Task to complete >>
All of the data should be copied exactly, with the pictures left out.
● ● ●
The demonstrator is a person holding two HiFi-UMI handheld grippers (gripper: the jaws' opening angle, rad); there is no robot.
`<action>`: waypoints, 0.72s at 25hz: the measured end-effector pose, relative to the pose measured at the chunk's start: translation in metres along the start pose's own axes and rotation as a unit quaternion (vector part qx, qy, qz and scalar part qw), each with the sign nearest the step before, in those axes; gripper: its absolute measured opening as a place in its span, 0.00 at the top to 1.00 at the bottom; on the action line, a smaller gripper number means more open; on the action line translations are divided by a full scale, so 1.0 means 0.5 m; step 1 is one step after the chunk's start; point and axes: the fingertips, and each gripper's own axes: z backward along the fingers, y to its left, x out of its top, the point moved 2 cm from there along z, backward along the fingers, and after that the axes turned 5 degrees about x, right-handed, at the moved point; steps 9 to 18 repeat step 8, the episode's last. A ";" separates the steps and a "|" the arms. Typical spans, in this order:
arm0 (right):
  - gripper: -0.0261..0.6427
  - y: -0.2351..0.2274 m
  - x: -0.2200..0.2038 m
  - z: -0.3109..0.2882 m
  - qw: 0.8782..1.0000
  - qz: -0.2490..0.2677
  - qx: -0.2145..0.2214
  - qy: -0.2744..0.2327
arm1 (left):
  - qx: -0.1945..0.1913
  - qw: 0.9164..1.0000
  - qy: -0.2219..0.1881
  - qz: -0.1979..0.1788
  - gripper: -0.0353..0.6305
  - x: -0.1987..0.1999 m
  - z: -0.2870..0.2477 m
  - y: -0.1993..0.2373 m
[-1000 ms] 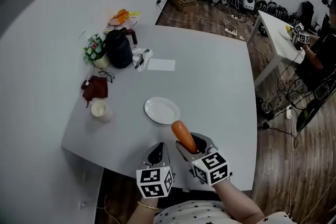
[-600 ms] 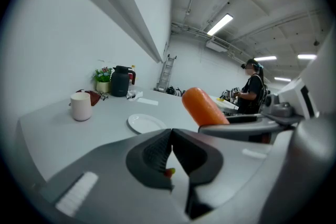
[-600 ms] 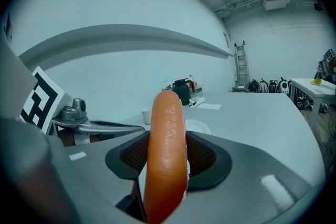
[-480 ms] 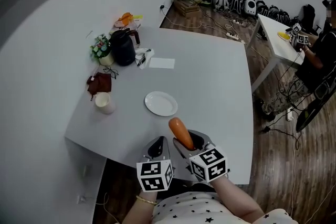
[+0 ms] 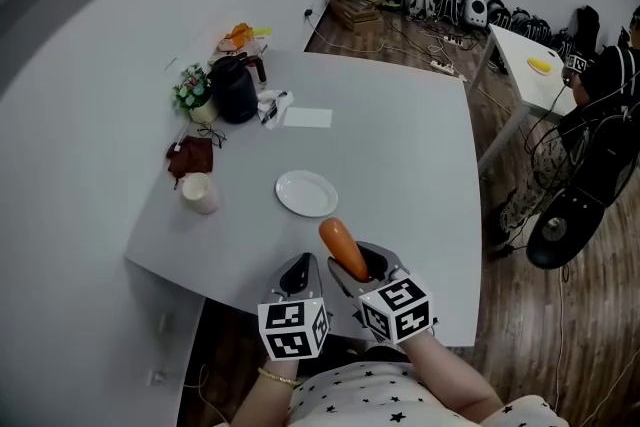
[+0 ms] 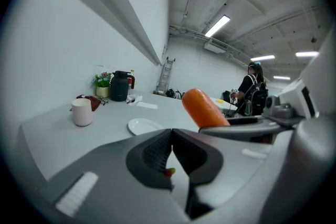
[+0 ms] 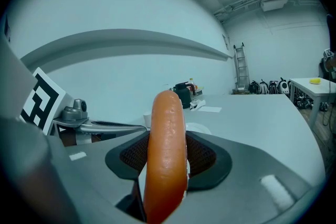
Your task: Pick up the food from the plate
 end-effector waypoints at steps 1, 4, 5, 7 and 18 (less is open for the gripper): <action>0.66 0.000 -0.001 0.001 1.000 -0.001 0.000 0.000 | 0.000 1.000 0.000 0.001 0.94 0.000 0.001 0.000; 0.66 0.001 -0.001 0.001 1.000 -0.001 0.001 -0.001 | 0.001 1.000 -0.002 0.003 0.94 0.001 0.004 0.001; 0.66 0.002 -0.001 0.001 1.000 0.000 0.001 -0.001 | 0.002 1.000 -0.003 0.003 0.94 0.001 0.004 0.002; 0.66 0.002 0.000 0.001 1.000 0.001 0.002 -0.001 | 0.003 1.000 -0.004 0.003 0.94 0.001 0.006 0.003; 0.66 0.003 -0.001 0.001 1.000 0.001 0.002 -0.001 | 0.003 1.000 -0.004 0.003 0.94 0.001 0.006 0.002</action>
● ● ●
Written solution >>
The demonstrator is a person holding two HiFi-UMI handheld grippers (gripper: the jaws' opening angle, rad); there is no robot.
`<action>`: waypoints, 0.72s at 25hz: the measured end-effector pose, relative to the pose measured at the chunk's start: translation in metres along the start pose's own axes and rotation as a unit quaternion (vector part qx, qy, qz and scalar part qw), each with the sign nearest the step before, in those axes; gripper: its absolute measured opening as a place in its span, 0.00 at the top to 1.00 at the bottom; on the action line, a smaller gripper number means more open; on the action line translations are divided by a full scale, so 1.0 means 0.5 m; step 1 is one step after the chunk's start; point and axes: the fingertips, and each gripper's own axes: z backward along the fingers, y to its left, x out of its top, the point moved 2 cm from there along z, backward along the fingers, and after that the axes turned 5 degrees about x, right-handed, at the moved point; steps 9 to 18 repeat step 8, the episode's last. A ";" separates the steps and a "|" the arms. Typical spans, in this order:
arm0 (right):
  - gripper: -0.0261..0.6427
  - y: -0.2351..0.2274 m
  - x: -0.2200..0.2038 m
  - z: -0.3109..0.2882 m
  - qw: 0.8782..1.0000
  - qz: -0.2490..0.2677
  - qx: -0.2145..0.2214
  - qy: -0.2744..0.2327
arm1 (left):
  - qx: -0.1945..0.1913
  - qw: 0.9164..1.0000
  - qy: -0.2219..0.1881
  - qz: -0.1979..0.1788
  - gripper: -0.0353..0.6305
  - x: -0.1987..0.1999 m
  - z: -0.2870..0.2477 m
  - y: -0.1993..0.2373 m
[-1000 ms] 
[-600 ms] 
[-600 ms] 
[-480 ms] 
[+0 ms] 
[+0 ms] 
[+0 ms] 
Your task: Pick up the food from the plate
 end-effector waypoints at steps 1, 4, 5, 7 and 18 (less is open for the gripper): <action>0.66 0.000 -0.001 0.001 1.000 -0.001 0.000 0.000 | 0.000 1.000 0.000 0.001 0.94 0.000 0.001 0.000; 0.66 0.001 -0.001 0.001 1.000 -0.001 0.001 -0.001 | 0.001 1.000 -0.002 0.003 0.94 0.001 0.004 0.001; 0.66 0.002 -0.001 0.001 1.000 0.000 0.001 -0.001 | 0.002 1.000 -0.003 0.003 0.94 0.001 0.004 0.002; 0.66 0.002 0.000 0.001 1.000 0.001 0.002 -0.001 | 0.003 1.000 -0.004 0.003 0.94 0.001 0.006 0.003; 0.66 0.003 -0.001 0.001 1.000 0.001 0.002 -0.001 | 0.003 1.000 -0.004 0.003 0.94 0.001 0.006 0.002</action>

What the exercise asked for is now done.